Kinetic characterization and identification of the acylation and glycosylation sites of recombinant human gamma-glutamyltranspeptidase.
Article Details
- CitationCopy to clipboard
Castonguay R, Halim D, Morin M, Furtos A, Lherbet C, Bonneil E, Thibault P, Keillor JW
Kinetic characterization and identification of the acylation and glycosylation sites of recombinant human gamma-glutamyltranspeptidase.

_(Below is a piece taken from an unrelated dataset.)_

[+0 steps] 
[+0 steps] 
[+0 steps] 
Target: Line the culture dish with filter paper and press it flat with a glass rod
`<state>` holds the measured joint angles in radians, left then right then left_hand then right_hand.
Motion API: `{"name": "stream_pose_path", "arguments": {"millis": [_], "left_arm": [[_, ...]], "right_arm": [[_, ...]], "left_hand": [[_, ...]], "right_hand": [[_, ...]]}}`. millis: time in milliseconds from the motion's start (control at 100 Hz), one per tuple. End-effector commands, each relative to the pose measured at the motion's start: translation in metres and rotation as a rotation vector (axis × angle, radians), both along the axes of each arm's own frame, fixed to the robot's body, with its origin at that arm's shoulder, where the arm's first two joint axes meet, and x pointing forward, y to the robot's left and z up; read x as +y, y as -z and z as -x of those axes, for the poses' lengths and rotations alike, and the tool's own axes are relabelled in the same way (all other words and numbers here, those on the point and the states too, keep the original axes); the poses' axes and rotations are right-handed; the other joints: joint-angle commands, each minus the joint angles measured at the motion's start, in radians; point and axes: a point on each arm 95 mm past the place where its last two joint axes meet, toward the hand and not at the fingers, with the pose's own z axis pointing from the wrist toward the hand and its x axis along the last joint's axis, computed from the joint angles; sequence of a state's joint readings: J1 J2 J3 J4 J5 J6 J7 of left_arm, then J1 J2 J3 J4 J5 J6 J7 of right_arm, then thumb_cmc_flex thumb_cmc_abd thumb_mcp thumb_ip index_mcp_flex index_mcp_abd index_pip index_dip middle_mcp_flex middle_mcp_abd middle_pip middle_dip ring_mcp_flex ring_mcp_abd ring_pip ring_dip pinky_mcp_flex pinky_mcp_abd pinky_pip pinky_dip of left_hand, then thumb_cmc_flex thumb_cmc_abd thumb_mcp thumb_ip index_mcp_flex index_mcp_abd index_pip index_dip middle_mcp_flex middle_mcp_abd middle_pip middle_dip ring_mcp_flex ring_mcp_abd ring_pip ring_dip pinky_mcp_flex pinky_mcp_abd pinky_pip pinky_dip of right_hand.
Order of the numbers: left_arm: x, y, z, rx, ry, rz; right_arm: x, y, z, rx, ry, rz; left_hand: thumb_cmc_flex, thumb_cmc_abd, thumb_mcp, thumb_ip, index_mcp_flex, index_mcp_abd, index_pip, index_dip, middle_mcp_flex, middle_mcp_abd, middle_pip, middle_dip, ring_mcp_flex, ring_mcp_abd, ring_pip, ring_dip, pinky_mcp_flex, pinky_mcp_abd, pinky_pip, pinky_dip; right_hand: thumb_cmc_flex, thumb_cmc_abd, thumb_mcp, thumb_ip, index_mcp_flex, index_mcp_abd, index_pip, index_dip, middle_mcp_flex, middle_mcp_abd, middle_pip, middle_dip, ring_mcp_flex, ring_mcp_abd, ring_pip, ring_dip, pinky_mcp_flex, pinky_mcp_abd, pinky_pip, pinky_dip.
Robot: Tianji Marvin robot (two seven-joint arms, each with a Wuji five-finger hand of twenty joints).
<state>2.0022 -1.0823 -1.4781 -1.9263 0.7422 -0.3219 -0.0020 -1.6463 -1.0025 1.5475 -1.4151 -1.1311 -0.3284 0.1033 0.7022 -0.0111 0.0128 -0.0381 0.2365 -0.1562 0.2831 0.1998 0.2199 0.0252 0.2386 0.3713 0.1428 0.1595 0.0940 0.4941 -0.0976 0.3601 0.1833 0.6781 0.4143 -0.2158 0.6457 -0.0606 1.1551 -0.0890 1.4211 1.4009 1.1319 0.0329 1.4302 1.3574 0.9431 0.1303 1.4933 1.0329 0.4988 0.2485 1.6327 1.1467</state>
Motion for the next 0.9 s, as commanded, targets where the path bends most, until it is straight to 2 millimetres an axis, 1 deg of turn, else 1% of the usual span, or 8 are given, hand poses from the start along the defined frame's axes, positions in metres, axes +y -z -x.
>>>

Biochemistry. 2007 Oct 30;46(43):12253-62. Epub 2007 Oct 9.
- PubMed ID
- 17924658 [ View in PubMed]
- Abstract
Gamma-glutamyltranspeptidase (GGT) is a heterodimeric enzyme important for glutathione homeostasis control. It has also been implicated in many physiological disorders, including Parkinson's disease, apoptosis inhibition, and diabetes. In the first step of its ping-pong mechanism it binds glutathione, its in vivo substrate, and releases cysteinylglycine upon formation of an acyl-enzyme intermediate. This intermediate can then react with water to release glutamate as a hydrolysis product or with an amino acid or dipeptide to form a transpeptidation product. Further detailed study of the mechanism underlying these reactions is hindered at least for some GGTs by the low quantities of protein available after a multistep purification from tissue. In the present work the gene for human GGT was cloned into the pPICZalphaA vector and transformed into Pichia pastoris to express as a 68 kDa His-tagged protein. The optimized expression and secretion of this enzyme in 1 L of culture and subsequent purification by immobilized metal affinity chromatography yielded 1.6 mg of purified enzyme having a specific activity of 237 U/mg. Kinetic parameters for the transpeptidation reaction between glutathione and glycylglycine were determined by mass spectrometry, giving a kcat of 13.4 x 10(3) min-1 and apparent KM values of 1.11 mM for glutathione and 8.1 mM for glycylglycine. The GGT-mediated hydrolysis of glutathione was also studied, providing a kcat of 53 min-1 and a KM value of 7.3 microM for glutathione. Incubation of the enzyme with a mechanism-based inhibitor, enzymatic digest, and mass spectrometric analysis provided the first unambiguous identification of Thr381 as the active site nucleophile of human gamma-glutamyltranspeptidase, and confirmed four of the seven N-linked glycosylation sites. These structural and kinetic data are discussed with respect to a homology model generated to facilitate visualization.